Canale 5 trasmette Cabrini e il Liceo Cabialbi di Vibo Valentia approfondisce la storia della suora missionaria

Venerdì 2 gennaio 2026, Canale 5 proporrà in prima serata il film Cabrini, il biopic statunitense del 2024 che racconta la vita e l’opera della suora italiana destinata a diventare santa. La pellicola offre uno sguardo approfondito sulla missione di Madre Cabrini, inviata dal Vaticano a New York alla fine dell’Ottocento per sostenere gli immigrati italiani alle prese con povertà, discriminazioni e difficoltà sociali in un’America in rapido cambiamento.

Diretto da Alejandro Gómez Monteverde, il film segue Francesca Saverio Cabrini – interpretata da Cristiana Dell’Anna – mentre affronta pregiudizi e ostacoli burocratici nel quartiere di Five Points, uno dei quartieri più degradati della città. Qui la missionaria fonda orfanotrofi, scuole e un ospedale, impegnandosi a fornire assistenza a chi più ne ha bisogno. Accanto a lei, le consorelle e figure emblematiche come Vittoria, ex prostituta, contribuiscono a realizzare la visione di Cabrini, testimoniando il valore della solidarietà e dell’accoglienza.

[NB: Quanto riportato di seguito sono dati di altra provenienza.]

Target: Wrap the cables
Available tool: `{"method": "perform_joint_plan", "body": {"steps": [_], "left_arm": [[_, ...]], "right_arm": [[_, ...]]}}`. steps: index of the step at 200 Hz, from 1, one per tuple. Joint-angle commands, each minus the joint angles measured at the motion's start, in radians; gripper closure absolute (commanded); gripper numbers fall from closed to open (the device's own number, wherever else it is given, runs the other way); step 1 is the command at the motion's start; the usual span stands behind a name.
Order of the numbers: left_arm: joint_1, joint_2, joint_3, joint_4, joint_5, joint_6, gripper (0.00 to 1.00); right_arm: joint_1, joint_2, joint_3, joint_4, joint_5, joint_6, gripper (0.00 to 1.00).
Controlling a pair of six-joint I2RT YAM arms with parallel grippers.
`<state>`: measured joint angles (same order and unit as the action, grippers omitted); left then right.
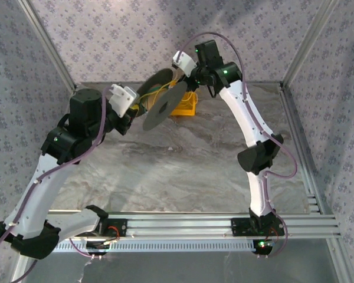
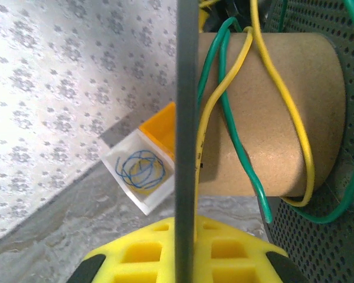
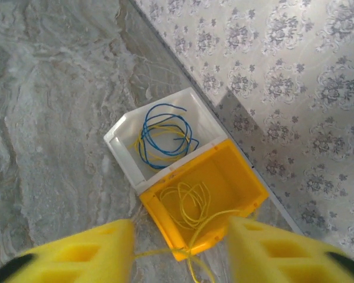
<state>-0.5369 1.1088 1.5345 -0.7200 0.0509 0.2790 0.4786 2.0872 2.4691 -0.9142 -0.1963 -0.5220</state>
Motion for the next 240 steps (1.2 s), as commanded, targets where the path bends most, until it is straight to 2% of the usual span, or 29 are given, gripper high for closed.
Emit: {"method": "perform_joint_plan", "body": {"steps": [1,32,72,107,137,147,158,169,205,240], "left_arm": [[-0.005,0.075,0.191,0.132,-0.037,-0.018,1.0],[-0.003,0.14,0.293,0.089,-0.033,-0.023,1.0],[-0.004,0.185,0.377,0.049,-0.04,-0.039,1.0],[-0.004,0.2,0.399,0.048,-0.036,-0.058,1.0],[-0.004,0.209,0.396,0.048,-0.025,-0.069,1.0],[-0.005,0.209,0.393,0.05,-0.018,-0.076,1.0],[-0.004,0.209,0.389,0.051,-0.01,-0.083,1.0],[-0.005,0.206,0.384,0.053,-0.009,-0.089,1.0],[-0.005,0.194,0.391,0.048,-0.015,-0.1,1.0],[-0.004,0.184,0.41,0.048,-0.015,-0.109,1.0]], "right_arm": [[-0.036,-0.089,-0.083,0.11,-0.033,0.039,0.24],[-0.145,-0.18,-0.218,0.217,-0.03,0.153,0.11],[-0.317,-0.302,-0.403,0.339,-0.052,0.32,0.05],[-0.412,-0.36,-0.497,0.392,-0.099,0.425,0.01],[-0.403,-0.377,-0.507,0.357,-0.214,0.339,0.0],[-0.36,-0.372,-0.481,0.298,-0.141,0.263,0.0],[-0.308,-0.365,-0.468,0.267,0.005,0.215,0.0],[-0.295,-0.36,-0.467,0.267,0.051,0.22,0.0],[-0.317,-0.42,-0.611,0.383,-0.151,0.237,0.01],[-0.321,-0.466,-0.741,0.423,-0.259,0.223,0.01]]}}
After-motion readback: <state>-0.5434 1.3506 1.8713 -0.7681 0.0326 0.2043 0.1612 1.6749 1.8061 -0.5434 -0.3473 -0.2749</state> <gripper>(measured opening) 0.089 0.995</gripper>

Il cast internazionale comprende David Morse, Giancarlo Giannini nel ruolo di Papa Leone XIII e John Lithgow, mentre la ricostruzione degli ambienti storici e la colonna sonora enfatizzano le difficoltà e le tensioni di un’epoca segnata da migrazioni di massa e contrasti sociali. Dal debutto negli Stati Uniti l’8 marzo 2024 alla distribuzione italiana nell’autunno dello stesso anno, il film ha raccolto consensi per la capacità di trasmettere un messaggio di speranza, servizio al prossimo e dedizione ai più fragili, incarnato da una delle figure più amate della Chiesa cattolica e patrona dei migranti.

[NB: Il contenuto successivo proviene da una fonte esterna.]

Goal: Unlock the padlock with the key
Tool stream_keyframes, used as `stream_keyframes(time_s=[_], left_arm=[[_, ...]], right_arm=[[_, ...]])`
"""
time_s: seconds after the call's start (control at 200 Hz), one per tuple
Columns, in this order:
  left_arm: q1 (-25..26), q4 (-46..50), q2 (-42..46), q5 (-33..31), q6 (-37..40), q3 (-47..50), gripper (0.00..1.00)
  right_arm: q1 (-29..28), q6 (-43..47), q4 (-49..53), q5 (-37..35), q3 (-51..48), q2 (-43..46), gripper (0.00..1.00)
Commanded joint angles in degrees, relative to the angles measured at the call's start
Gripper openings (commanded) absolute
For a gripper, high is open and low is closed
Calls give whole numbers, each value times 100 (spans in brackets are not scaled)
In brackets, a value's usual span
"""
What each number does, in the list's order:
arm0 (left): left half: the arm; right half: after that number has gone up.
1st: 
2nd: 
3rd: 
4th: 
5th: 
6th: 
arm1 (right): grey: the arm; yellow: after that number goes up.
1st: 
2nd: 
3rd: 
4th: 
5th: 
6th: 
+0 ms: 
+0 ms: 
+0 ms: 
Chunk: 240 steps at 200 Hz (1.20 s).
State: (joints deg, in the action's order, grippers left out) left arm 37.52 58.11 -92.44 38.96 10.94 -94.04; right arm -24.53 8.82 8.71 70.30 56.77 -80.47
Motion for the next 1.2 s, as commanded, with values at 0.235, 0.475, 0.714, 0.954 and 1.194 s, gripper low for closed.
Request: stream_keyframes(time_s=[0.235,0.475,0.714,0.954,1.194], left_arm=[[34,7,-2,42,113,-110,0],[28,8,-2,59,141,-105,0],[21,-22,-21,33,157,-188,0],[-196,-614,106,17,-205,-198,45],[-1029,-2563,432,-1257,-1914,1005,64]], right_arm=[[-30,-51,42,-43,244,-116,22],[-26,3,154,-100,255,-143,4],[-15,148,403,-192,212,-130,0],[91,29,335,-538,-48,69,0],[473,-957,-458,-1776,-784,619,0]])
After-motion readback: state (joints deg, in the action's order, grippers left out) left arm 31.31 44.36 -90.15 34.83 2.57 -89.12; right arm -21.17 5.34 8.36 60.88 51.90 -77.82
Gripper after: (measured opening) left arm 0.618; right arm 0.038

Oltre alla trasmissione televisiva, il film avrà una proiezione speciale il 16 gennaio 2026 presso il Liceo Cabialbi di Vibo Valentia, riservata agli studenti. L’evento sarà introdotto dall’antropologo Pino Cinquegrana, che approfondirà il tema dell’emigrazione italiana verso gli Stati Uniti tra Ottocento e Novecento, contestualizzando l’opera di Cabrini e stimolando una riflessione sulle sfide e le speranze degli immigrati italiani del passato. L’iniziativa si inserisce in un percorso educativo volto a far conoscere ai giovani non solo la storia di una figura religiosa di rilievo, ma anche le dinamiche culturali e sociali legate ai fenomeni migratori.

Il doppio appuntamento – in televisione e nella proiezione didattica – rappresenta un’opportunità per scoprire o riscoprire la vita di Francesca Saverio Cabrini, simbolo di coraggio, fede e impegno civile. Il film, attraverso una narrazione coinvolgente e attenta alla verità storica, permette di comprendere come la dedizione e la solidarietà possano trasformare le comunità e lasciare un’eredità duratura.